5. Modules

5.1. Overview

The implementation of ChASE provides a stand-alone high-performance parallel library based on our original design of the Chebyshev accelerated subspace iteration algorithm. The ChASE library promises the portability to heterogeneous architectures and the easy integration into existing codes. This goal is achieved by separating the implementation of the ChASE algorithm from the required numerical kernels via an interface based on pure C++ abstract classes. Classes derived from this interface handle data distribution and (parallel) execution of each kernel. The required numerical kernels are based on Basic Linear Algebra Subprograms (BLAS)-3 compatible kernels, such as a (parallel) matrix-matrix multiplication and QR factorization. This modern “stand-alone” strategy grants ChASE an unprecedented degree of flexibility that makes the integration of this library in most application codes quite simple. ChASE efficiently uses available machine resources.

All the implementation of ChASE take place within a C++ namespace chase. The library is organized into several key modules:

Core Algorithm Module: Abstract interfaces and algorithm implementation
Implementation Classes: Concrete implementations for different architectures
Matrix Classes: Sequential and distributed matrix types
Grid and Communication: MPI grid management and communication backends
Linear Algebra Kernels: Low-level numerical kernels for different platforms
Interface Modules: C and Fortran bindings

5.2. Core Algorithm Module

5.2.1. chase::ChaseBase

The numerical kernels required by ChASE algorithm are defined in the abstract base class chase::ChaseBase<T>. All the functions are defined as virtual functions, and further implementations are required targeting different computing architectures. It includes the following functionalities:

HEMM(): Hermitian Matrix-Matrix Multiplication

QR(): QR factorization (with S-orthonormalization for pseudo-Hermitian matrices)
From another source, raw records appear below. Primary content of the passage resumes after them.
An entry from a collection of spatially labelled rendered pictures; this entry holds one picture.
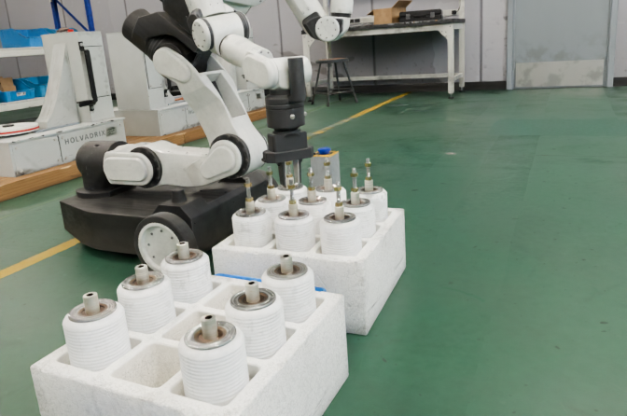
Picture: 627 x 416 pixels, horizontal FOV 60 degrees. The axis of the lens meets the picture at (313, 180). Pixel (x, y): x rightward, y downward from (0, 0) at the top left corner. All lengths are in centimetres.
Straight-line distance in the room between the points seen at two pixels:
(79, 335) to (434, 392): 64
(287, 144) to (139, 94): 283
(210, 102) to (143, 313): 85
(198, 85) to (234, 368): 106
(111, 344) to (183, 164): 96
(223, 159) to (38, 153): 174
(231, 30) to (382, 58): 517
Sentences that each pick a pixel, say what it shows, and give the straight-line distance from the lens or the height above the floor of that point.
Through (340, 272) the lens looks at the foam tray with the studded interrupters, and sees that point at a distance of 123.
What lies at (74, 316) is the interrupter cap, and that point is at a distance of 98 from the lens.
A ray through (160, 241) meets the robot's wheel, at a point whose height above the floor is 12.
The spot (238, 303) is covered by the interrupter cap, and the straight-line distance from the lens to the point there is 91.
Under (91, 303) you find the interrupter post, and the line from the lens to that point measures 97.
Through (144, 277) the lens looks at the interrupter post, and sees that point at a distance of 105.
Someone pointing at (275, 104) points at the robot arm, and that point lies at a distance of 122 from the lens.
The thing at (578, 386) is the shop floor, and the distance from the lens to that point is 119.
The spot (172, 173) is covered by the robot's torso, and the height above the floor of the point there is 26.
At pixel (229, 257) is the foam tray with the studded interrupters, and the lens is 135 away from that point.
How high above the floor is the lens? 66
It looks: 15 degrees down
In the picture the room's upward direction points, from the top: 4 degrees counter-clockwise
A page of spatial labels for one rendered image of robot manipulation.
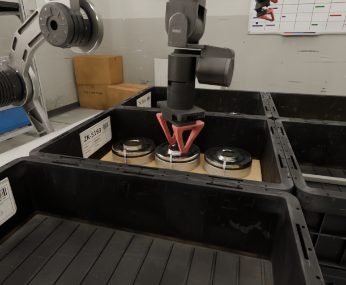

RR(): Rayleigh-Ritz projection and small problem solver - For Hermitian problems: Standard Rayleigh-Ritz projection - For Pseudo-Hermitian problems: Oblique Rayleigh-Ritz projection with S-metric

Resd(): Compute the eigenpair residuals

Lanczos(): Estimate the bounds of user-interested spectrum by Lanczos eigensolver

LanczosDos(): Estimate the spectral distribution of eigenvalues

Swap(): Swap the two matrices of vectors used in the Chebyshev filter

Lock(): Lock the converged eigenpairs

Shift(): Shift the diagonal of matrix A used in the 3-term recurrence relation implemented in the Chebyshev filter

isSym(): Check if the matrix is symmetric/Hermitian

isPseudoHerm(): Check if the matrix is pseudo-Hermitian

GetConfig(): Get the configuration object

GetResid(): Get the residual vector

API Reference: chase::ChaseBase

5.2.2. chase::Algorithm

The class chase::Algorithm<T> has awareness of the class chase::ChaseBase<T>, and it defines the algorithmic implementation of ChASE using the defined virtual kernels in chase::ChaseBase<T>. It includes the functionalities:

Chebyshev filter

Calculation of degree of the filter

Lanczos solver to estimate the bound of spectra

Locking the converged Ritz pairs

Convergence checking

The function chase::Solve(ChaseBase<T>*) provides the main entry point for the ChASE algorithm by assembling the algorithms and numerical kernels implemented in chase::ChaseBase<T> and chase::Algorithm<T>.

Note

This class implements the ChASE algorithm using the virtual functions. It cannot run in practice until concrete implementations of these virtual functions are provided through the implementation classes (see Implementation Classes).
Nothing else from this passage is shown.